# pics? Really! No way!



## Mikaila31 (Nov 29, 2009)

Just some of my fish and critters. Done with semester and time to fix the tanks up and work on breeding. Also got to enjoy all the snow outside


----------



## hXcChic22 (Dec 26, 2009)

Nice tank and pics, Mikaila! What is that fish in the top picture?


----------



## Bettawhisperer (Oct 1, 2010)

I was going to ask the same thing. Don't recognize it.


----------



## cossie (Dec 19, 2010)

It like a clown loach with the colours back to front lol


----------



## Mikaila31 (Nov 29, 2009)

It is a _Garra flavatra_ or Panda Garra. There are a number of garra species. They are like cross between loach/cyprind/pleco. One of my favorite fish. Google pics don't do them justice. Very cute and personable fish. This pic is okay, but they can show better reds when they want. Good at changing their colors. I've seen the yellow strips completely black before when the are squabbling.


----------



## Corwin (May 23, 2010)

How big do they grow, and what is their waste output like?

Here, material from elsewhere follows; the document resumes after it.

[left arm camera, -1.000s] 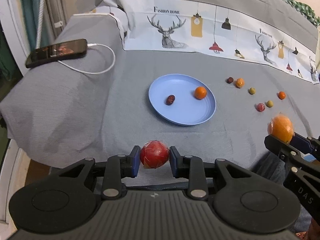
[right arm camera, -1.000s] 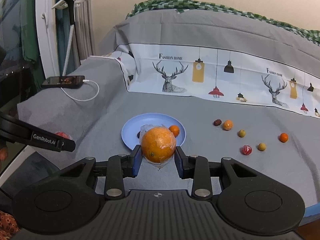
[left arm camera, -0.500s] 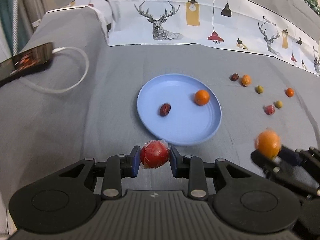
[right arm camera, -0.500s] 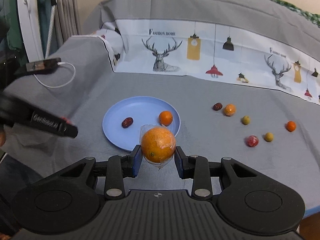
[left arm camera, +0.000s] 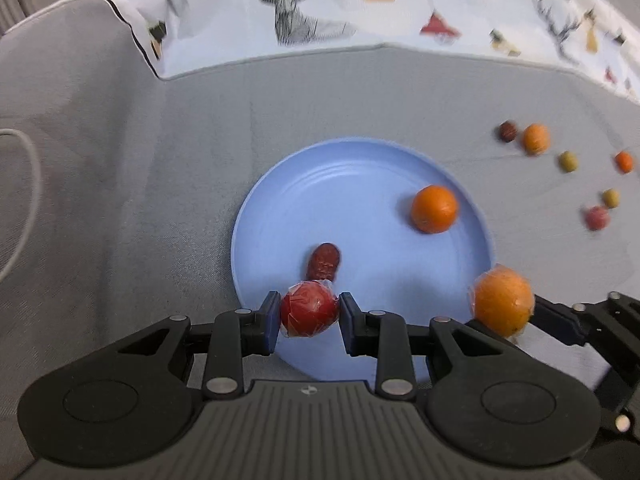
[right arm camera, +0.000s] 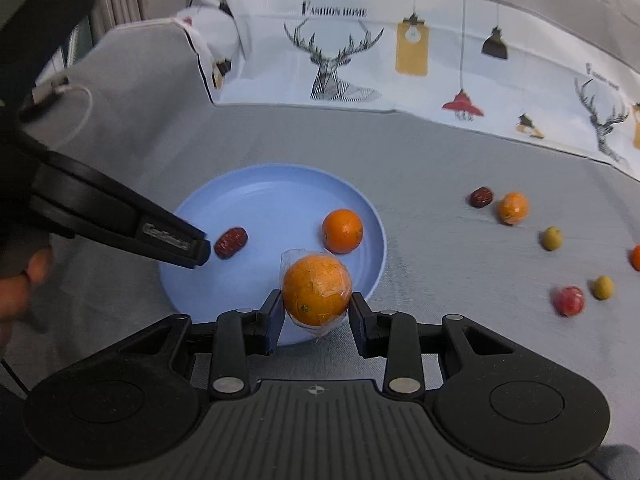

very nice pictures, I especialy liked the last two as well as the one with the eggs , whose eggs were they by the way?


----------



## Mikaila31 (Nov 29, 2009)

The panda garras max out at 3 inches. 

Eggs were a spawn from my angelfish. Like their third one I believe. Video of that here.


----------



## konstargirl (Dec 2, 2009)

That top photo looks interesting of that Garra. They look rare.


----------



## cossie (Dec 19, 2010)

i first heard of the panda garra on here then the very next day one was in my LFS and i was like thats spooky lol


----------



## TheOldSalt (Jan 28, 2005)

Garras are very popular outside the aquarium hobby, but for a fairly disgusting reason. They like to eat human skin. As such, there are many spas about where people soak their feet in a pool of garras, and... *ugh*.


----------



## Mikaila31 (Nov 29, 2009)

TheOldSalt said:


> Garras are very popular outside the aquarium hobby, but for a fairly disgusting reason. They like to eat human skin. As such, there are many spas about where people soak their feet in a pool of garras, and... *ugh*.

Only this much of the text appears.